Falling off a train and breaking his leg in Home-Wood, Illinois, he walked to the local Physic's house using a Cane he had made from Bread. Later, he hobbled the rest of the way using Crutches he made from Shovels. There, he learned of an animated photo-play studio in Home-Wood that was in need of a screen man.

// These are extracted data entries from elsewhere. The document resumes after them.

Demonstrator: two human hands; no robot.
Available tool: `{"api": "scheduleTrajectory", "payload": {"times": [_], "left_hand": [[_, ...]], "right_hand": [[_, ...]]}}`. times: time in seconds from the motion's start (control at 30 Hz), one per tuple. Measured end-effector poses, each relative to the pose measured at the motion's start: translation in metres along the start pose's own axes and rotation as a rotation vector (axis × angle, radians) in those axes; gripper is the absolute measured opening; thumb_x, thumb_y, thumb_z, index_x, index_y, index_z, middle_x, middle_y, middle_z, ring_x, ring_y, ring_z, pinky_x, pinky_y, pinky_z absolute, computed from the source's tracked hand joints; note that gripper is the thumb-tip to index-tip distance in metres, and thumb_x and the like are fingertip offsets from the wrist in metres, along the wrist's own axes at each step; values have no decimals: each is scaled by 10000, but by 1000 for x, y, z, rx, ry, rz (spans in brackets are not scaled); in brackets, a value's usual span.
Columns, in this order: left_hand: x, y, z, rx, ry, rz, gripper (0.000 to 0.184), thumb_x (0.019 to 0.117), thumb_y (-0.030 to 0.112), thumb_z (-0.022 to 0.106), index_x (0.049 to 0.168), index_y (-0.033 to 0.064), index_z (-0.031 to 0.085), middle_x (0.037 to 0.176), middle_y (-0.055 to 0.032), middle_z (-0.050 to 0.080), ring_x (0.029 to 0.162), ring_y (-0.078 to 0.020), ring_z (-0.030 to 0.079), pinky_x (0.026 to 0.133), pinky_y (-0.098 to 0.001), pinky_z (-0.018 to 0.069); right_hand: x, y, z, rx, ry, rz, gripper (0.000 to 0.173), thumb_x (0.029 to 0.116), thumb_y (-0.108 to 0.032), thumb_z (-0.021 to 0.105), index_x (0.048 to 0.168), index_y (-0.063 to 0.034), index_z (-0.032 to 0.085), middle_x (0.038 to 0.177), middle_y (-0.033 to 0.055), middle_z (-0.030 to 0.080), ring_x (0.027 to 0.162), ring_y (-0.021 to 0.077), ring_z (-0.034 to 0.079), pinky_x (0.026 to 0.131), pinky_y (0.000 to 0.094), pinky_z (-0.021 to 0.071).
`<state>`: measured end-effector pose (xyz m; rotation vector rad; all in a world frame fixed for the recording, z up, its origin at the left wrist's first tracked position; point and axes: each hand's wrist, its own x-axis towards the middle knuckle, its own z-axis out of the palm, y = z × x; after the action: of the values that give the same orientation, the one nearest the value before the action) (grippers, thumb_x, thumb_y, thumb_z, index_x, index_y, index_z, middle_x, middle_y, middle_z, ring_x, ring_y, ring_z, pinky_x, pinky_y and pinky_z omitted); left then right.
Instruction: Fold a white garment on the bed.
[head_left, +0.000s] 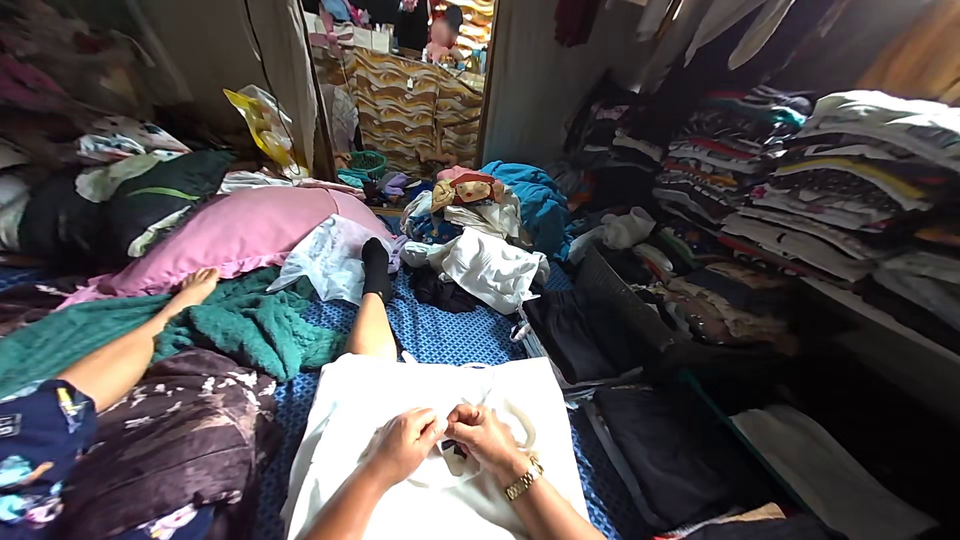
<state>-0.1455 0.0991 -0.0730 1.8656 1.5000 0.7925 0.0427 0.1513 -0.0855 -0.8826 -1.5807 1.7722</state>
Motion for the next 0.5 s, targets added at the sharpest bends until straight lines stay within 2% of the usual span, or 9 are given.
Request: {"api": "scheduleTrajectory", "payload": {"times": [0.1, 0.13, 0.3, 0.5], "left_hand": [[0, 2, -2, -8, -21, -41, 502, 1080, 363, 414, 936, -16, 712, 903, -142, 681, 897, -273, 672, 837, -507, 523], [0, 2, -3, -10, -26, -54, 510, 1081, 367, 408, 945, -10, 722, 914, -139, 687, 914, -274, 673, 847, -513, 520], [0, 3, -1, 39, -43, -59, 467, 1061, 334, 442, 844, -10, 671, 851, -135, 644, 856, -283, 650, 781, -513, 505], [0, 0, 1, 33, 8, 7, 441, 1039, 305, 471, 789, -13, 647, 804, -122, 613, 791, -255, 625, 732, -466, 500]], "right_hand": [[0, 0, 0, -6, -3, -5, 110, 931, -83, 651, 823, -89, 669, 647, -89, 584, 522, -19, 482, 503, 179, 418], [0, 0, 0, -9, -4, -9, 107, 928, -77, 652, 823, -85, 671, 649, -86, 588, 523, -18, 485, 504, 179, 420], [0, 0, 0, -10, -8, -7, 102, 918, -69, 670, 817, -82, 669, 648, -78, 594, 523, -13, 492, 505, 179, 423], [0, 1, 0, -2, -10, -5, 91, 912, -66, 664, 822, -81, 669, 651, -81, 603, 531, -16, 508, 515, 177, 439]]}}
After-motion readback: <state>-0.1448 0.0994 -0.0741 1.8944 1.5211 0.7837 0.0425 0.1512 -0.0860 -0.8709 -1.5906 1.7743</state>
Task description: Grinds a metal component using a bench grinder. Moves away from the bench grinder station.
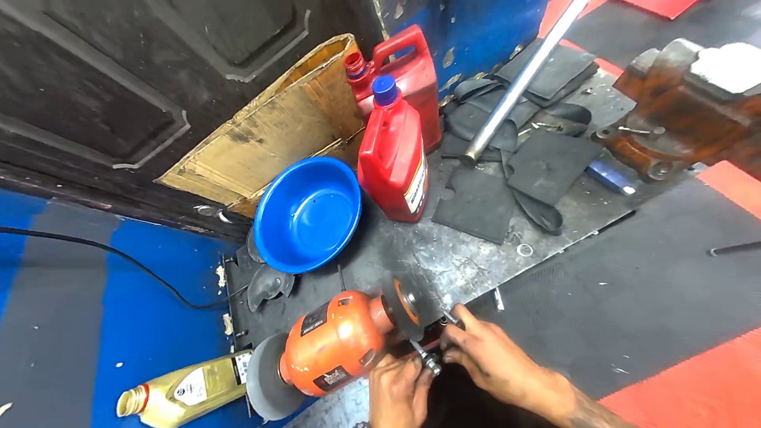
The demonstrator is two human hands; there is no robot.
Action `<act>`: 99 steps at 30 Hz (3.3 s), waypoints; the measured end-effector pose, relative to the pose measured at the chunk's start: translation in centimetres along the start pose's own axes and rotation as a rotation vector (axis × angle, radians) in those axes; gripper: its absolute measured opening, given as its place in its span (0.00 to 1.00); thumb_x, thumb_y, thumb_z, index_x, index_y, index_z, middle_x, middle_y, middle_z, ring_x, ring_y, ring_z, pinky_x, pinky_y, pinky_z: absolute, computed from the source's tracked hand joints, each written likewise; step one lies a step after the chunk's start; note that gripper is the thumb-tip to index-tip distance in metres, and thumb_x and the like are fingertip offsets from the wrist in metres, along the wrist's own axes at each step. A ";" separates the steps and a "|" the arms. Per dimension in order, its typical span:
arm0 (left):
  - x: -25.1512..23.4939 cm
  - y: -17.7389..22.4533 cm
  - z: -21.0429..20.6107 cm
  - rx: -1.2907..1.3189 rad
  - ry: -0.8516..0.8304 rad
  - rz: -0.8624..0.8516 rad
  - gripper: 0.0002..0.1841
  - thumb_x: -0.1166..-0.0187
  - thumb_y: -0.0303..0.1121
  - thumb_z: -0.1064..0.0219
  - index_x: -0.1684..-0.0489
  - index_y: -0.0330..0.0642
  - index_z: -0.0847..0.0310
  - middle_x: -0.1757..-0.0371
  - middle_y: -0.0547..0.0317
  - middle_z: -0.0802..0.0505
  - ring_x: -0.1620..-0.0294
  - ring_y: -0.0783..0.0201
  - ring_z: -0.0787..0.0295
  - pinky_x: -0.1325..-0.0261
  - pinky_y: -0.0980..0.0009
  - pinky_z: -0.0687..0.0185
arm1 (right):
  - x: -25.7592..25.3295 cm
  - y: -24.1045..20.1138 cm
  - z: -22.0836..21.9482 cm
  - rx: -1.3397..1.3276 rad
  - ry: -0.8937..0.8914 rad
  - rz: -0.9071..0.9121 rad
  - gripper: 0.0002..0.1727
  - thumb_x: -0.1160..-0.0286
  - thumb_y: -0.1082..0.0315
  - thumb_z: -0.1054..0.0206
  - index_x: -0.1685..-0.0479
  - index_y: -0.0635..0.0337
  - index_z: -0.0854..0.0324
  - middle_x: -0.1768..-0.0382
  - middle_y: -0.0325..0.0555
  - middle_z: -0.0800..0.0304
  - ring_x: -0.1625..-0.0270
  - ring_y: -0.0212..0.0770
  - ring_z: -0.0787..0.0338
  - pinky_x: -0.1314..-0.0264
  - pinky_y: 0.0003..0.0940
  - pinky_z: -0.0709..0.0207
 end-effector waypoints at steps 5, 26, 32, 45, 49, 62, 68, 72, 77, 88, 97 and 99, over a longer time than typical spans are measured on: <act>-0.1 0.0 0.2 -0.011 0.022 0.017 0.19 0.17 0.44 0.38 0.79 0.46 0.14 0.83 0.64 0.13 0.78 0.68 0.15 0.67 0.70 0.18 | -0.5 -0.1 0.1 0.005 0.018 0.032 0.11 0.18 0.54 0.34 0.54 0.50 0.17 0.47 0.53 0.20 0.61 0.48 0.12 0.63 0.45 0.13; 0.1 0.0 -0.1 -0.075 0.032 0.075 0.21 0.17 0.48 0.39 0.81 0.47 0.15 0.85 0.66 0.15 0.81 0.69 0.16 0.71 0.68 0.18 | -1.0 0.1 0.1 0.041 -0.027 0.052 0.12 0.18 0.54 0.34 0.55 0.52 0.17 0.47 0.54 0.21 0.60 0.49 0.11 0.63 0.45 0.13; 0.1 -0.1 -0.1 -0.056 0.033 0.076 0.19 0.18 0.46 0.38 0.79 0.47 0.14 0.84 0.65 0.14 0.80 0.69 0.15 0.70 0.69 0.17 | -1.1 -0.1 0.4 0.065 -0.023 0.056 0.11 0.18 0.54 0.35 0.55 0.52 0.17 0.47 0.54 0.21 0.60 0.49 0.11 0.63 0.45 0.13; 1.5 -0.4 -0.2 0.387 0.083 0.184 0.12 0.20 0.36 0.31 0.71 0.41 0.07 0.67 0.61 0.03 0.64 0.73 0.06 0.54 0.74 0.09 | 0.1 -1.2 2.5 -0.355 0.158 0.004 0.33 0.26 0.62 0.25 0.19 0.49 0.30 0.48 0.44 0.13 0.61 0.38 0.12 0.56 0.39 0.12; 2.3 1.2 -1.2 0.596 0.190 0.283 0.10 0.18 0.35 0.32 0.64 0.42 0.06 0.63 0.61 0.02 0.61 0.72 0.05 0.52 0.73 0.07 | 1.4 -0.2 1.6 -0.732 0.130 -0.176 0.29 0.29 0.59 0.22 0.31 0.56 0.26 0.48 0.39 0.10 0.62 0.34 0.08 0.61 0.33 0.09; 3.8 3.9 -2.3 0.674 0.174 0.570 0.25 0.24 0.40 0.24 0.37 0.28 0.17 0.46 0.50 0.03 0.47 0.59 0.03 0.38 0.59 0.05 | 1.1 -0.2 0.3 -0.385 0.041 0.112 0.10 0.14 0.59 0.35 0.49 0.54 0.15 0.53 0.39 0.09 0.52 0.33 0.09 0.46 0.34 0.13; 2.9 5.6 -3.5 0.443 0.288 0.783 0.19 0.13 0.37 0.37 0.36 0.31 0.16 0.53 0.58 0.02 0.51 0.68 0.03 0.41 0.66 0.05 | -1.3 1.4 1.6 -0.293 -0.078 0.236 0.13 0.13 0.56 0.37 0.48 0.56 0.16 0.55 0.42 0.09 0.54 0.35 0.08 0.49 0.37 0.12; 2.7 7.1 -4.4 0.348 0.424 0.835 0.17 0.14 0.34 0.39 0.39 0.31 0.15 0.54 0.58 0.02 0.52 0.69 0.03 0.42 0.67 0.05 | -2.3 2.0 2.0 -0.330 -0.158 0.298 0.13 0.13 0.56 0.38 0.50 0.56 0.16 0.56 0.41 0.09 0.54 0.35 0.08 0.49 0.37 0.12; 1.8 7.8 -4.2 0.301 0.539 0.876 0.17 0.14 0.37 0.38 0.42 0.32 0.12 0.56 0.59 0.01 0.54 0.68 0.02 0.43 0.66 0.04 | -3.5 2.1 2.3 -0.385 -0.180 0.340 0.13 0.14 0.56 0.37 0.47 0.54 0.15 0.56 0.37 0.08 0.54 0.31 0.08 0.47 0.35 0.11; 1.7 7.9 -5.2 0.174 0.524 0.894 0.16 0.16 0.40 0.36 0.46 0.38 0.09 0.60 0.64 0.01 0.58 0.71 0.02 0.48 0.68 0.04 | -4.2 3.5 2.2 -0.400 -0.268 0.342 0.13 0.15 0.58 0.37 0.46 0.55 0.14 0.54 0.38 0.07 0.51 0.33 0.07 0.43 0.37 0.12; 1.4 7.4 -4.9 0.110 0.516 0.875 0.17 0.15 0.42 0.37 0.48 0.39 0.08 0.62 0.66 0.01 0.60 0.72 0.02 0.49 0.68 0.03 | -5.3 3.1 2.4 -0.371 -0.256 0.372 0.13 0.15 0.57 0.37 0.49 0.56 0.14 0.57 0.40 0.08 0.55 0.35 0.08 0.48 0.38 0.13; 1.3 7.3 -4.7 0.094 0.515 0.861 0.18 0.15 0.43 0.37 0.48 0.39 0.09 0.61 0.66 0.01 0.60 0.72 0.02 0.49 0.68 0.03 | -5.5 3.0 2.5 -0.370 -0.263 0.370 0.12 0.16 0.57 0.37 0.49 0.55 0.14 0.57 0.40 0.08 0.54 0.34 0.08 0.47 0.37 0.13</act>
Point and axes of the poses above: each hand's wrist, its own x-axis away from the middle knuckle, its own z-axis out of the back of the hand, y = z × x, the point moved 5 cm from there along -x, towards the middle knuckle
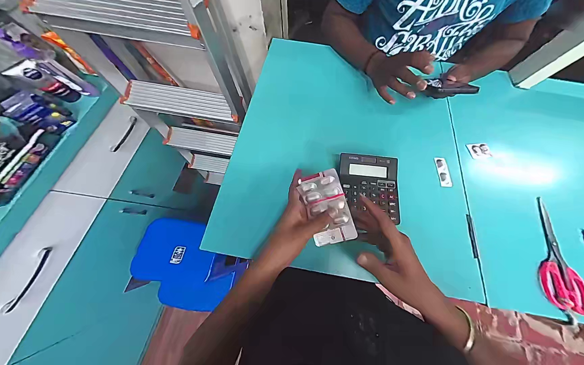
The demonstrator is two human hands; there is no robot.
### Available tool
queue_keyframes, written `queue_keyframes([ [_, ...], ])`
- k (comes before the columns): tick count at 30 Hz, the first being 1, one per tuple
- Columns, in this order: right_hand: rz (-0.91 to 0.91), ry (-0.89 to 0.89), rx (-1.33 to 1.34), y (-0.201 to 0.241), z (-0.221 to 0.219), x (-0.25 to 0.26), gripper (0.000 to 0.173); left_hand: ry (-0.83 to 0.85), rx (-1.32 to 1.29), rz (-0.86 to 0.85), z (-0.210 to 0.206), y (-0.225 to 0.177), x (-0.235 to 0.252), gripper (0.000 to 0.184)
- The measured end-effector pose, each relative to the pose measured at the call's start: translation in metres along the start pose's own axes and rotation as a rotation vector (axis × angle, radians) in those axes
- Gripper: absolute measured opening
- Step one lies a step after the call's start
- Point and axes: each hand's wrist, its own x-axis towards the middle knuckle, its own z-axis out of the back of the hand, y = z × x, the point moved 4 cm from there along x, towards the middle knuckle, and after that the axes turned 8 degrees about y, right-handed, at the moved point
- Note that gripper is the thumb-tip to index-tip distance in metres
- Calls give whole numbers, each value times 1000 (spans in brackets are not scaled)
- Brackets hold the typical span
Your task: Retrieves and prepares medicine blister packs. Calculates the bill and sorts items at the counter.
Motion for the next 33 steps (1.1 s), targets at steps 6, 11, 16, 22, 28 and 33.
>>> queue_keyframes([
  [6, -209, -11, 791, -7, -13, 10, 56, 288, 65, -43, 12, -1, -12, 105],
  [11, 52, -276, -396, -16, -2, -7, 39, 179, -547, 110, 8, 21, -19, 52],
  [16, -212, -532, -1046, -41, 46, -27, 64, 270, -762, 124, 21, 17, -10, 51],
  [22, -149, -470, -1042, -34, 35, -26, 71, 297, -836, 112, 26, 17, -13, 56],
  [28, -101, -365, -1040, -38, 10, -22, 76, 268, -747, 103, 27, 18, -16, 68],
  [33, -94, -425, -1033, -35, 15, -29, 72, 251, -650, 132, 27, 13, -16, 71],
])
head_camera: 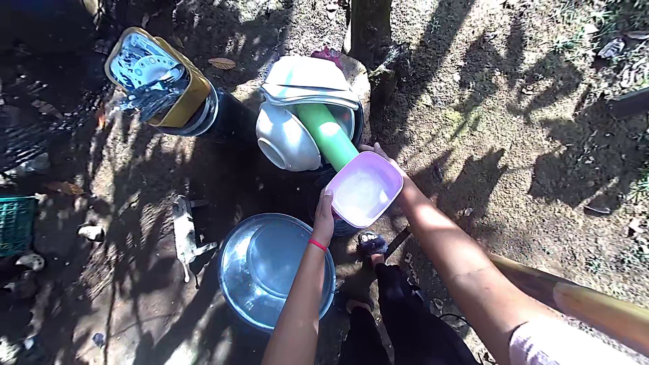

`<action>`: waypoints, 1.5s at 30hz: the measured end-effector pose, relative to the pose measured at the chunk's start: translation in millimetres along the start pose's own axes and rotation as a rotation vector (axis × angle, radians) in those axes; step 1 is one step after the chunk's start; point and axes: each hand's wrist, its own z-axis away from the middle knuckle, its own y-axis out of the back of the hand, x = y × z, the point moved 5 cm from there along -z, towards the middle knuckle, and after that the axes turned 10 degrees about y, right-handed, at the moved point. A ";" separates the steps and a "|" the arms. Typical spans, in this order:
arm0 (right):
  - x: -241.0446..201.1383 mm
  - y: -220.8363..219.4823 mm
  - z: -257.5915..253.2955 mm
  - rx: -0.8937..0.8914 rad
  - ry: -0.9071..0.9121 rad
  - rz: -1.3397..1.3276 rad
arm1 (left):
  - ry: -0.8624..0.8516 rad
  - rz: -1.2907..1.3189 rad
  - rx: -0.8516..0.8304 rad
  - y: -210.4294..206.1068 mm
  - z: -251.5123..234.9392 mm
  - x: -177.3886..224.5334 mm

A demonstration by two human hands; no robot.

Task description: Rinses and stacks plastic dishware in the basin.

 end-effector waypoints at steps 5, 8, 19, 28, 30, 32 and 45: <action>15.9 1.8 -5.6 -0.105 -0.105 0.021 | 0.027 0.199 0.040 -0.6 23.7 -30.7; 14.9 -5.0 -12.5 -0.165 -0.060 0.030 | 0.029 0.319 0.061 7.7 34.9 -41.8; -29.3 68.6 54.4 0.269 0.192 0.288 | -0.434 -0.029 0.338 20.9 36.9 -3.9; 15.0 97.9 158.8 0.774 0.330 0.173 | -0.757 -0.635 0.690 -54.6 -4.1 66.3; 13.7 95.4 158.9 0.791 0.340 0.197 | -0.725 -0.744 0.718 -66.9 -19.8 72.4; 7.7 90.8 159.9 0.794 0.356 0.233 | -0.674 -0.804 0.702 -76.3 -42.1 80.1; -5.1 74.5 173.2 0.793 0.452 0.049 | -0.768 -0.498 0.448 -79.2 -73.3 63.0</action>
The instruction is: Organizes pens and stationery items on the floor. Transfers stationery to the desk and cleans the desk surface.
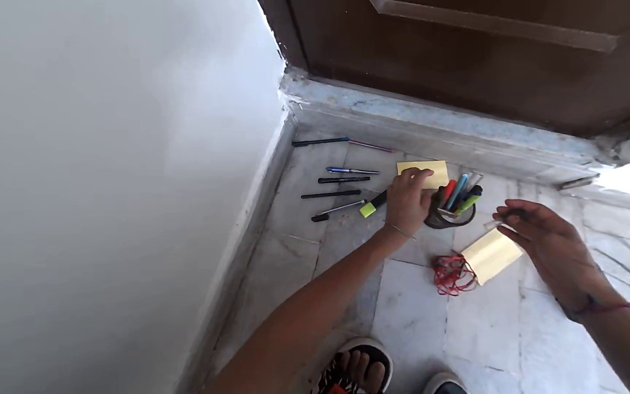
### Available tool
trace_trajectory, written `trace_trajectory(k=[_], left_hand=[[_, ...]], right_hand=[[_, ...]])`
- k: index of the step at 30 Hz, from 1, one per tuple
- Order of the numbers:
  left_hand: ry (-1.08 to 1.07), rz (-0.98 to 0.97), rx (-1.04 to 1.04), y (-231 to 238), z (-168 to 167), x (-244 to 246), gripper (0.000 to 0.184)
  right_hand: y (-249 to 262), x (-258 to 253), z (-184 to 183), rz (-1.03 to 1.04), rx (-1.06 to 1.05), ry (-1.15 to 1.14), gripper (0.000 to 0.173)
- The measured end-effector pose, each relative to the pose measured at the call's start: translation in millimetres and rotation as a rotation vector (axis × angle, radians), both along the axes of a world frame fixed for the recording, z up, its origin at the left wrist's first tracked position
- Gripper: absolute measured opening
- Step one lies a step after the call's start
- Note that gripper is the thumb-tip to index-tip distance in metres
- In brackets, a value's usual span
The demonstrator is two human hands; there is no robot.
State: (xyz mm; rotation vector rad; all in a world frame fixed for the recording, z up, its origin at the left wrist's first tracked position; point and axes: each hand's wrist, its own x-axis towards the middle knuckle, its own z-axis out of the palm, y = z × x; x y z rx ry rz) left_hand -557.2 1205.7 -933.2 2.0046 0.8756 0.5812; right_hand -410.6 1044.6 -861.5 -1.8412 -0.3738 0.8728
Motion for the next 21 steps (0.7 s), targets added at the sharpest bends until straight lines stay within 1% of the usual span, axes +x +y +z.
trace_trajectory(k=[5,8,10,11,13,15,18,21], left_hand=[[-0.017,0.015,-0.002,4,-23,-45,0.032],[0.101,0.053,-0.046,6,-35,-90,0.031],[0.184,0.130,-0.035,11,-45,-124,0.031],[0.234,0.177,-0.062,14,-47,-142,0.031],[0.307,0.289,-0.100,20,-50,-174,0.032],[0.358,0.374,-0.085,25,-53,-199,0.031],[0.398,0.420,-0.086,33,-57,-220,0.031],[0.372,0.410,-0.031,43,-64,-221,0.030]], right_hand=[[2,1,-5,0.037,-0.062,-0.191,0.026],[4,1,-9,0.101,-0.077,-0.357,0.026],[7,2,-14,0.167,-0.108,-0.455,0.027],[10,1,-16,0.202,-0.127,-0.494,0.026],[18,-6,-16,0.258,-0.186,-0.533,0.025],[24,-15,-16,0.316,-0.222,-0.579,0.025],[29,-21,-29,0.390,-0.179,-0.686,0.022],[32,-22,-34,0.428,-0.208,-0.679,0.023]])
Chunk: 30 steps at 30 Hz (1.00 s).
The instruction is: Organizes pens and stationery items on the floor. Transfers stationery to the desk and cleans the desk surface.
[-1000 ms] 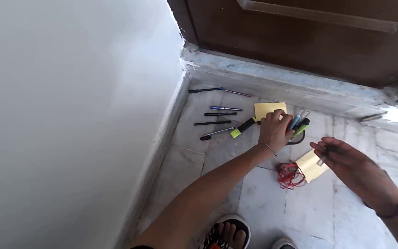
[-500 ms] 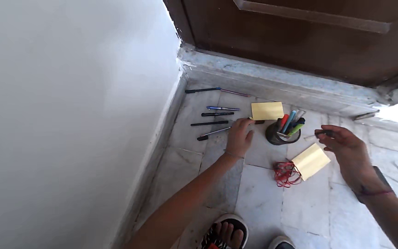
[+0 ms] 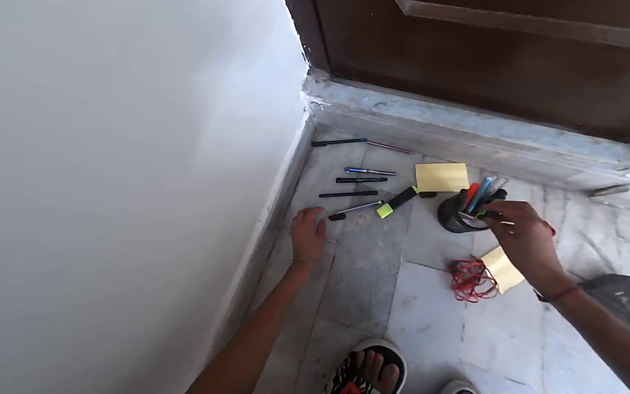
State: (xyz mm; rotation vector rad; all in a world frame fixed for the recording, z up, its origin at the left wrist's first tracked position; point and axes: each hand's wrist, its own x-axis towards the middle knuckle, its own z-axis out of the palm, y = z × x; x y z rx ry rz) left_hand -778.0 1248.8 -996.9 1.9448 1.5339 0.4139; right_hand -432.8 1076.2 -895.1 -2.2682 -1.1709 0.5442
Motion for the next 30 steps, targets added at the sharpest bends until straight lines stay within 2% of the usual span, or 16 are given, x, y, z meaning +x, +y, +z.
trace_trajectory(k=[2,7,11,16,18,21,25,27,30], left_hand=[[-0.002,-0.025,0.049,8,-4,9,0.029],[0.069,-0.100,-0.073,19,13,37,0.029],[0.173,-0.272,-0.053,16,11,51,0.028],[0.318,-0.399,-0.089,22,5,71,0.027],[0.324,-0.433,-0.114,22,17,76,0.028],[0.131,-0.408,-0.248,5,67,80,0.028],[-0.331,-0.515,-0.759,-25,135,71,0.023],[-0.448,-0.597,-0.941,-32,150,71,0.023],[-0.547,-0.648,-1.062,-34,156,71,0.026]], right_hand=[[-2,0,-2,0.010,0.009,-0.008,0.023],[-12,3,-3,-0.011,0.038,-0.016,0.021],[-19,4,3,-0.051,0.042,0.021,0.022],[-19,-1,16,-0.157,0.057,0.176,0.027],[-17,-7,26,-0.199,0.088,0.285,0.027],[-16,-18,43,-0.206,0.152,0.452,0.024],[-10,-34,68,-0.149,0.221,0.601,0.025],[-7,-37,78,-0.091,0.247,0.603,0.026],[-4,-37,88,0.016,0.276,0.559,0.027]])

In his travels, Molliter had seen the Suspicion, Fear, and Violence with which the Public had expressed their fascination with the new science of Motion Picture films. The Terror, he reasoned, stemmed from seeing Photo-pictographs of actual Humans in Motion. Pryzberowski postulated that this Horror could be allayed with Humor. This led to his first series of Short Films produced at Star-Toones in which moving Actors were got-up in suits made of boxes and rubber steam-hoses, making them seem less Real and more Drawing-like. In fig.2, we see a drawing from his early work, "Mr. Hobart's Boomful Blast".
This technique, while a Motion-Picture Failure, proved to be a postitive boon for Animated Photo-Plays (saving the animator the troublesome drawing of Elbows and Knees), and now promises to be one of the Most-Favored Trends in the coming century of Photo-Play Entertainment.